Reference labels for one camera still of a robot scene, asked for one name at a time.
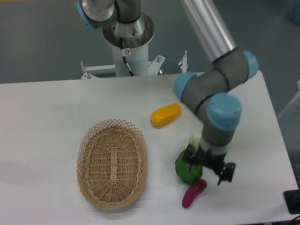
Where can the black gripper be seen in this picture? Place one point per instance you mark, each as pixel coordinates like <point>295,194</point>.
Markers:
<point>207,159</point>

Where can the purple sweet potato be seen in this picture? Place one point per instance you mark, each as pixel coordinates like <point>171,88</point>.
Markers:
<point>192,192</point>

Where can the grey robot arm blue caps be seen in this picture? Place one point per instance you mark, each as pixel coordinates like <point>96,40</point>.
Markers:
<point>127,29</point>

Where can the green bok choy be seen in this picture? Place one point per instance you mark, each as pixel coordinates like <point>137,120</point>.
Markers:
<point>188,165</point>

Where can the yellow mango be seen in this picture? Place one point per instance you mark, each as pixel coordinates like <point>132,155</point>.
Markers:
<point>165,115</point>

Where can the black device at table edge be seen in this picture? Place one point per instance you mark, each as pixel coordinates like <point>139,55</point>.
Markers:
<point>292,200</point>

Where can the woven wicker basket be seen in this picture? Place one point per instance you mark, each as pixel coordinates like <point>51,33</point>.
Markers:
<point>112,164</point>

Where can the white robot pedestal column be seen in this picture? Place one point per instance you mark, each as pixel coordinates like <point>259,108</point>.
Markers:
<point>137,59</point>

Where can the white metal base frame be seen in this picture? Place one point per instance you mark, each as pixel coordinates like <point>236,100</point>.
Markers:
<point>154,67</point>

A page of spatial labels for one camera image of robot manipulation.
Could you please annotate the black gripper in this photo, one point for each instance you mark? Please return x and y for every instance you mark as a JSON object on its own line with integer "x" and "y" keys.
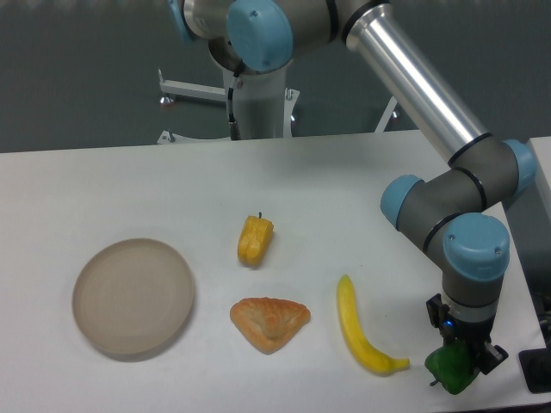
{"x": 469, "y": 324}

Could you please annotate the green toy pepper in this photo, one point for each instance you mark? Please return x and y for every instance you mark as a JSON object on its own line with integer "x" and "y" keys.
{"x": 452, "y": 366}

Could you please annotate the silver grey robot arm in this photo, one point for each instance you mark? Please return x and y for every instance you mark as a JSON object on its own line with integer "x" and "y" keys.
{"x": 444, "y": 217}

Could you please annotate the yellow toy pepper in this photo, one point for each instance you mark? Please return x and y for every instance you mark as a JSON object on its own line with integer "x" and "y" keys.
{"x": 254, "y": 240}

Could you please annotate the beige round plate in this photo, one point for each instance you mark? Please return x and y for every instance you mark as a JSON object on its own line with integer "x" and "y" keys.
{"x": 133, "y": 298}

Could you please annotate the black device at right edge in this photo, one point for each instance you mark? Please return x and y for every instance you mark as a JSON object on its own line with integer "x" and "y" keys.
{"x": 535, "y": 363}

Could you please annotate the yellow toy banana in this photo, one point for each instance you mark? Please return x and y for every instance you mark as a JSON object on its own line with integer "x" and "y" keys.
{"x": 368, "y": 356}

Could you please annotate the toy triangular pastry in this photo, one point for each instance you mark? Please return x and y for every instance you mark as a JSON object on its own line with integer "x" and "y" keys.
{"x": 268, "y": 324}

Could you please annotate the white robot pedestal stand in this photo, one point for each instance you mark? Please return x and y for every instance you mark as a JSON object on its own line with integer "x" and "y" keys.
{"x": 326, "y": 92}

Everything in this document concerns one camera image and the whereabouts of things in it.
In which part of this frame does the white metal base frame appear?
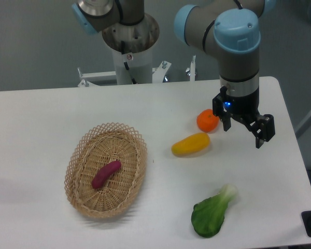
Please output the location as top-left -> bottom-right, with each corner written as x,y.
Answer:
77,54 -> 199,87

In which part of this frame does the woven wicker basket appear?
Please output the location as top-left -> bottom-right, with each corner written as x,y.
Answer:
64,123 -> 147,218

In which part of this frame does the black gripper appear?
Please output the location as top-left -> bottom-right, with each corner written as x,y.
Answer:
212,76 -> 275,149

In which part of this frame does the yellow mango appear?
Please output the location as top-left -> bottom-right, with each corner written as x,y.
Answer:
171,132 -> 210,156

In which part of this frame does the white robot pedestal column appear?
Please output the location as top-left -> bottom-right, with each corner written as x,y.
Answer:
102,13 -> 160,70

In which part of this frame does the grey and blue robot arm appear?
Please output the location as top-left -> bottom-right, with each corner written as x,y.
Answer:
72,1 -> 275,148

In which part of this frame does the purple sweet potato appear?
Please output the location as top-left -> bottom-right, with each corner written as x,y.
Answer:
91,160 -> 121,189

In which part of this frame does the orange tangerine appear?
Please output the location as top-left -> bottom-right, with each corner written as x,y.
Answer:
196,109 -> 219,133

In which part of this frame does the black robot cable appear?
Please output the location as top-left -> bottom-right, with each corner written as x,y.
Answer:
120,40 -> 138,85

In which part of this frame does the green bok choy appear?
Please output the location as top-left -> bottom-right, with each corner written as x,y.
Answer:
191,184 -> 238,238
--
TASK TO CARRY OUT: Above are the entries. Quote exactly the lines from the one bearing "<point>188,165</point>" through the one bearing "<point>137,59</point>".

OUTPUT BELOW:
<point>188,165</point>

Where can the yellow mango be seen in this picture? Place one point per instance you mark, each as pixel coordinates like <point>132,155</point>.
Markers:
<point>165,115</point>

Where can the black device at table edge be seen in this picture? Place one point per instance you mark, each as pixel coordinates like <point>139,55</point>.
Markers:
<point>292,200</point>

Where can the woven wicker basket be seen in this picture? Place one point per instance you mark, each as pixel coordinates like <point>51,33</point>.
Markers:
<point>112,164</point>

Where can the white robot pedestal column be seen in this picture? Place one point per instance you mark, each as pixel coordinates like <point>259,108</point>.
Markers:
<point>137,59</point>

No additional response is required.